The book’s detailed appendix includes a list of constellation figures with short descriptions of their origin and mythology, a list of star names found on the plates, a glossary of technical words, and a bibliography.
Though these sumptuous maps have become famous by being depicted on postcards, calendars, portfolios, and even mouse pads, they have rarely been reproduced in book form and never with such comprehensive descriptions and details as this TASCHEN edition. Cellarius’s exquisite renditions of the constellations will excite the astronomer in anyone.

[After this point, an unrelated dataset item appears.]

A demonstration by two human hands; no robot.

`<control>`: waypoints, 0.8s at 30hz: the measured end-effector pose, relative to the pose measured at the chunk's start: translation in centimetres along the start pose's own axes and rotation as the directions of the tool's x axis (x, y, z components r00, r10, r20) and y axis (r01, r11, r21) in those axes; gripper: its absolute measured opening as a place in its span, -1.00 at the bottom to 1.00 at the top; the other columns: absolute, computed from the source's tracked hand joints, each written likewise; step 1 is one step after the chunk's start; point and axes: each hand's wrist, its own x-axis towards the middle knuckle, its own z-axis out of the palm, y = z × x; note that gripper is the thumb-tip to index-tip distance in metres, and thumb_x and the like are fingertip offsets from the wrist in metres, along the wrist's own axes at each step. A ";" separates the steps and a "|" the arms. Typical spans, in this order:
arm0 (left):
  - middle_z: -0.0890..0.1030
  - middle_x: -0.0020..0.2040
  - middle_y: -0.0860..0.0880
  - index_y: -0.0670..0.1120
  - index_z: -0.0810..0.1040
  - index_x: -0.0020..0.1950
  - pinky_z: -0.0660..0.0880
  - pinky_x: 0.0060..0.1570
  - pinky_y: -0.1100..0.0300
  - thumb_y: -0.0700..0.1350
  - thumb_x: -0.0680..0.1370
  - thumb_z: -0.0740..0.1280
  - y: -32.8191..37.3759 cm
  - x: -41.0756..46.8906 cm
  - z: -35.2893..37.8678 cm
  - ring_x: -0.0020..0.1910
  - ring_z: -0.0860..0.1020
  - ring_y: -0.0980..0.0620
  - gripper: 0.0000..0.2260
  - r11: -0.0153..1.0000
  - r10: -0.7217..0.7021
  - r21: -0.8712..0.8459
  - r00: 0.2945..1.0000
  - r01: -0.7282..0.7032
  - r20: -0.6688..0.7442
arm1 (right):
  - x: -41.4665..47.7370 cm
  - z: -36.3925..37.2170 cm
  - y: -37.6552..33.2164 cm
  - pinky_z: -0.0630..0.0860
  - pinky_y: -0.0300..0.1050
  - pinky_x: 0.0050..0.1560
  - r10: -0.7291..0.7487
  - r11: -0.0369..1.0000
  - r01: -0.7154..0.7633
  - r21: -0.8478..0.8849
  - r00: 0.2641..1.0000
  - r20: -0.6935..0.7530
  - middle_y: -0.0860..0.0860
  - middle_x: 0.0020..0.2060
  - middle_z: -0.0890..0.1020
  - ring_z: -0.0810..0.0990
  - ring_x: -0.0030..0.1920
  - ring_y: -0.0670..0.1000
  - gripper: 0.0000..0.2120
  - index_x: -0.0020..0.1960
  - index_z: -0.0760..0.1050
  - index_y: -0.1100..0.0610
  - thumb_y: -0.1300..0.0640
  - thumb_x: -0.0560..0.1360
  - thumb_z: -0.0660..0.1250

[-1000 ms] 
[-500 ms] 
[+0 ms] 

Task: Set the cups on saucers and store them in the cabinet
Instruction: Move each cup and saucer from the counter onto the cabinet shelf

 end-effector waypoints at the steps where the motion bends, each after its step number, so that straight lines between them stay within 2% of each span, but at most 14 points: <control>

The author: Robert van Gent is a collaborator on the Explokart Research Program for the History of Cartography at the University of Utrecht’s Faculty of Geosciences. After obtaining his PhD in astronomy at the University of Utrecht, he worked from 1989 to 1999 as curator of astronomy at the Museum Boerhaave in Leiden. He has published on the history of astronomy, celestial cartography, and astronomical instruments. Since 2005 he has been working on a carto-bibliography of celestial atlases, planispheres, and related items published in the Low Countries.